C’est dans ce contexte que le PQ a adopté un programme très « dur ». « À partir du scandale des commandites jusqu’à l’élection de Stephan Harper, il y a eu une bulle souverainiste. » Mais d’après Guay, cette période euphorique est une exception par rapport à une tendance lourde du déclin de la souveraineté, malgré une conjoncture très favorable : discrédit de libéraux, ADQ moribonde, surexposition du PQ dans les médias, nouveau chef, nouvelle ardeur, avance dans les sondages.

Le PQ aurait donc du logiquement l’emporter. Il ne l’a pas fait et la raison principale c’est que depuis quelques années la souveraineté s’effrite. L’élection de 2007 confirme donc celle de 2003. Cette tendance lourde a commencé en 1995.

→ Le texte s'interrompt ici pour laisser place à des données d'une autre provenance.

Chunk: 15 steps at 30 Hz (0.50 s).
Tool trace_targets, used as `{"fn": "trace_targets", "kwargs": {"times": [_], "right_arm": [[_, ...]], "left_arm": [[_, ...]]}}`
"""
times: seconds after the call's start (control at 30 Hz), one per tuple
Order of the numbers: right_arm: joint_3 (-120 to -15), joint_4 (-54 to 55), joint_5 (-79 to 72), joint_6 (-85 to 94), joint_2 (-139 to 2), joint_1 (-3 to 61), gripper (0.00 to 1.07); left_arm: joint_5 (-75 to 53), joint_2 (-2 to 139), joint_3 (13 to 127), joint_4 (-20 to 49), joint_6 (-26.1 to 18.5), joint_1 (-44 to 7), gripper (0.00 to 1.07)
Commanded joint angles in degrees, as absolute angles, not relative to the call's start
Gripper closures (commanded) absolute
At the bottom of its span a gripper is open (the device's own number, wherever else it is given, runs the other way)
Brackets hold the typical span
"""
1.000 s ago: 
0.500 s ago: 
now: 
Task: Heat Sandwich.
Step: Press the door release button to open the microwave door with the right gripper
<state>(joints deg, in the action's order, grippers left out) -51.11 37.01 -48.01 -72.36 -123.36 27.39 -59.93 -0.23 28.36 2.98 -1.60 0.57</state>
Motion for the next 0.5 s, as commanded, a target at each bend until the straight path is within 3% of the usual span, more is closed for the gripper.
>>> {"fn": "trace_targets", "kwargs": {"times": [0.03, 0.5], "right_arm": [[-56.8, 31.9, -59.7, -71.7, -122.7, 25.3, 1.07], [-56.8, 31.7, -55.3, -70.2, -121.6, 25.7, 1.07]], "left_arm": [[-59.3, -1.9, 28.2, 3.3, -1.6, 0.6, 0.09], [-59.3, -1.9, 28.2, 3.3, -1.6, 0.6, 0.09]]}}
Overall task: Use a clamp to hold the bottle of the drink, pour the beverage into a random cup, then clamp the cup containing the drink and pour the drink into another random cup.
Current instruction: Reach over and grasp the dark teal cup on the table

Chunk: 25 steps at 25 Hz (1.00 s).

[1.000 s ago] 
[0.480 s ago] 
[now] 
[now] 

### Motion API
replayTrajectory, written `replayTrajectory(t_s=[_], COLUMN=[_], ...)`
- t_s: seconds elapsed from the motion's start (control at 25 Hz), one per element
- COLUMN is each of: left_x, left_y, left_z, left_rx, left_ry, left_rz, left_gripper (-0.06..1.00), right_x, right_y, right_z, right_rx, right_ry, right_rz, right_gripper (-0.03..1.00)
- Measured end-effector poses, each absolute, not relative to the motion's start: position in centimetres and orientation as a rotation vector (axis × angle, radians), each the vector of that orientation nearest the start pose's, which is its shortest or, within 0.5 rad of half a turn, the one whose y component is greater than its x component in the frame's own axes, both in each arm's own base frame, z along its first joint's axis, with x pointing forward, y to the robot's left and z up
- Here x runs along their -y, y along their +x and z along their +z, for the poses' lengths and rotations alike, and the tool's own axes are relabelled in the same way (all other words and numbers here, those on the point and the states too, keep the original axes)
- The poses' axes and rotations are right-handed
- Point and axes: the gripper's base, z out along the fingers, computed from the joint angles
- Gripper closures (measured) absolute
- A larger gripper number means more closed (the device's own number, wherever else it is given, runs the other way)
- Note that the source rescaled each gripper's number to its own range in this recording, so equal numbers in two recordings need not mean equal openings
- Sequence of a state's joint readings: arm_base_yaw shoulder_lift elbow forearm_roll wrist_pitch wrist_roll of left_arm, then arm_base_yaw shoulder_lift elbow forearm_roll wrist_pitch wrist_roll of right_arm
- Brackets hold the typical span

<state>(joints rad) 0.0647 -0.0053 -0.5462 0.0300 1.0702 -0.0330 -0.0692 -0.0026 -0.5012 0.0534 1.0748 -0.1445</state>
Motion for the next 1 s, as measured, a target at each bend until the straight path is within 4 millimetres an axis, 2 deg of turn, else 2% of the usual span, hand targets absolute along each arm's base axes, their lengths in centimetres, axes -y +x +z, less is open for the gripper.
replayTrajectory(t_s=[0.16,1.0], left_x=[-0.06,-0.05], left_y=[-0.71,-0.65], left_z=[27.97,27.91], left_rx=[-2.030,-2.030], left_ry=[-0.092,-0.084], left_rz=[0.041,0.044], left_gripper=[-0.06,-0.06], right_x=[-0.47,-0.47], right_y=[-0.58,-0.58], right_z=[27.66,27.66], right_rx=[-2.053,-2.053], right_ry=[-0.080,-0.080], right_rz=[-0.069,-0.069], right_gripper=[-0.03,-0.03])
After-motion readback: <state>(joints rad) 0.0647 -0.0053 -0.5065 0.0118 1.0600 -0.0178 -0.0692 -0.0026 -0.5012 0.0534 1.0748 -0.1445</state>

Un réflexe face à une menace

Cela confirme un « pattern » de base : si 45 % des Québécois disent appuyer la souveraineté, il n’y a que 30 % des gens qui sont vraiment souverainistes, indépendamment du chef ou du programme. Pour le reste, la souveraineté devient un réflexe lorsque le Québec est menacé.

Cela se confirme par la montée de l’appui à la souveraineté chaque fois qu’il y a perception d’une menace : Meech, drapeau brûlé, jugement de la Cour suprême sur la loi 101, etc.

Quand le danger recule, l’appui à la souveraineté recule aussi, ce qui fait que le mouvement souverainiste est pris avec des contractions régulières. L’appui prend de l’expansion, puis se contracte, comme un accordéon.

Séparer les enjeux partisans de la souveraineté

Les souverainistes ont alors le choix de refuser cela ou de vivre avec cette réalité. S’ils acceptent la réalité de ce mouvement, la question devient alors de savoir comment vivre avec les périodes de contraction et d’expansion qui existent depuis quarante ans.

Pour Guay il faut développer une stratégie qui soit fonction de cette réalité. Il suggère de séparer radicalement les enjeux partisans de ceux de la souveraineté. « Si on cherche à faire porter sur les épaules d’un gouvernement ou d’un seul parti la souveraineté, on épuise le gouvernement ou le parti et on oblige les gens à être pour la souveraineté, pour le chef du PQ et pour le programme du PQ à la fois. »

On fait ainsi une démarche qui ne correspond plus au contexte « postmoderne » qui est le nôtre. En plus, on se comporte comme si on était toujours dans un modèle bipartisan. Il faut à la limite séparer le OUI du PQ.

Le référendum d’initiative populaire

Oui, mais alors, que faire? Guay suggère de reprendre le projet de loi 112, déposé en 2000 par Mario Dumont. Ce projet prévoit l’initiative populaire en matière référendaire.

Il prévoit que, devant une menace de danger pour la nation, si dans 60 jours 500 000 signatures sont réunies, il peut y avoir déclenchement d’un référendum sur la souveraineté, quel que soit le parti au pouvoir. Il suffirait que le PQ ressorte ce projet de loi, et que l’ADQ l’appuie, pour que le Québec, « aujourd’hui et pour toujours, quel que soit la situation des partis politiques », ait la possibilité, en cas de menace, de réagir au moment approprié, et ainsi de placer le Eux dans une situation difficile, l’obligeant à toujours respecter les Québécois, sous risque de provoquer la souveraineté.